* PROBLEM: Print the data exactly as it appears, keeping every word.

* STORED DATA:
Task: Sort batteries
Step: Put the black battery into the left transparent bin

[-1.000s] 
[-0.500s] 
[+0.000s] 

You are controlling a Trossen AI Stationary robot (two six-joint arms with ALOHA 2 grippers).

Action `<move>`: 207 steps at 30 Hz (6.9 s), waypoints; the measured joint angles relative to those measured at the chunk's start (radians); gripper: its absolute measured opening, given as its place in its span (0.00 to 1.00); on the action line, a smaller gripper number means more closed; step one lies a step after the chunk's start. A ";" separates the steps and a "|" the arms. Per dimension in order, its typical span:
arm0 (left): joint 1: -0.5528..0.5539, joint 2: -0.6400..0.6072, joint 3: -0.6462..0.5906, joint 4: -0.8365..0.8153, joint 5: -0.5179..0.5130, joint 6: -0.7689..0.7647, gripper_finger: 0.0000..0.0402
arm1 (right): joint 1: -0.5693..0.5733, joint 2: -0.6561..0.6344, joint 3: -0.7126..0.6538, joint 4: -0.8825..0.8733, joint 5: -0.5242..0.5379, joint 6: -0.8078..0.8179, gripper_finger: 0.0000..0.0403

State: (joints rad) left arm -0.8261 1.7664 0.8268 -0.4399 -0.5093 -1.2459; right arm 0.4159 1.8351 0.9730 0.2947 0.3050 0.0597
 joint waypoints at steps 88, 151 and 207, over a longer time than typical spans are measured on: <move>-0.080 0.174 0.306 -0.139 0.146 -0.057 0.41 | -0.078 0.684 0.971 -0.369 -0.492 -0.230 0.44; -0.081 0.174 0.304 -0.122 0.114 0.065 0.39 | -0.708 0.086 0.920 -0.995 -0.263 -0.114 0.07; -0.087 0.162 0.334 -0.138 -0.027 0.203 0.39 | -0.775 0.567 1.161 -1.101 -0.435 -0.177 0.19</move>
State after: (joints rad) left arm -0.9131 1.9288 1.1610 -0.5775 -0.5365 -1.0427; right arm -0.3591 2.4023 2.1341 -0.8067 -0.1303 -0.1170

* ANSWER TO THIS EXERCISE:
Task: Sort batteries
Step: Put the black battery into the left transparent bin

[-1.000s] 
[-0.500s] 
[+0.000s] 

You are controlling a Trossen AI Stationary robot (two six-joint arms with ALOHA 2 grippers).

Action `<move>`: 207 steps at 30 Hz (6.9 s), waypoints; the measured joint angles relative to those measured at the chunk's start (radians); gripper: its absolute measured opening, given as its place in its span (0.00 to 1.00); on the action line, a smaller gripper number means more closed; step one lies a step after the chunk's start. A ";" separates the steps and a "|" the arms. Per dimension in order, its typical span:
arm0 (left): joint 1: -0.5528..0.5539, joint 2: -0.6400..0.6072, joint 3: -0.6462..0.5906, joint 4: -0.8365..0.8153, joint 5: -0.5179..0.5130, joint 6: -0.7689..0.7647, gripper_finger: 0.0000..0.0402
arm1 (right): joint 1: -0.5693..0.5733, joint 2: -0.6561..0.6344, joint 3: -0.7126..0.6538, joint 4: -0.8825..0.8733, joint 5: -0.5242..0.5379, joint 6: -0.8078..0.8179, gripper_finger: 0.0000..0.0403

State: (joints rad) left arm -0.8261 1.7664 0.8268 -0.4399 -0.5093 -1.2459; right arm 0.4159 1.8351 0.9730 0.2947 0.3050 0.0597
 joint waypoints at steps 88, 151 and 207, over a longer time than typical spans are measured on: <move>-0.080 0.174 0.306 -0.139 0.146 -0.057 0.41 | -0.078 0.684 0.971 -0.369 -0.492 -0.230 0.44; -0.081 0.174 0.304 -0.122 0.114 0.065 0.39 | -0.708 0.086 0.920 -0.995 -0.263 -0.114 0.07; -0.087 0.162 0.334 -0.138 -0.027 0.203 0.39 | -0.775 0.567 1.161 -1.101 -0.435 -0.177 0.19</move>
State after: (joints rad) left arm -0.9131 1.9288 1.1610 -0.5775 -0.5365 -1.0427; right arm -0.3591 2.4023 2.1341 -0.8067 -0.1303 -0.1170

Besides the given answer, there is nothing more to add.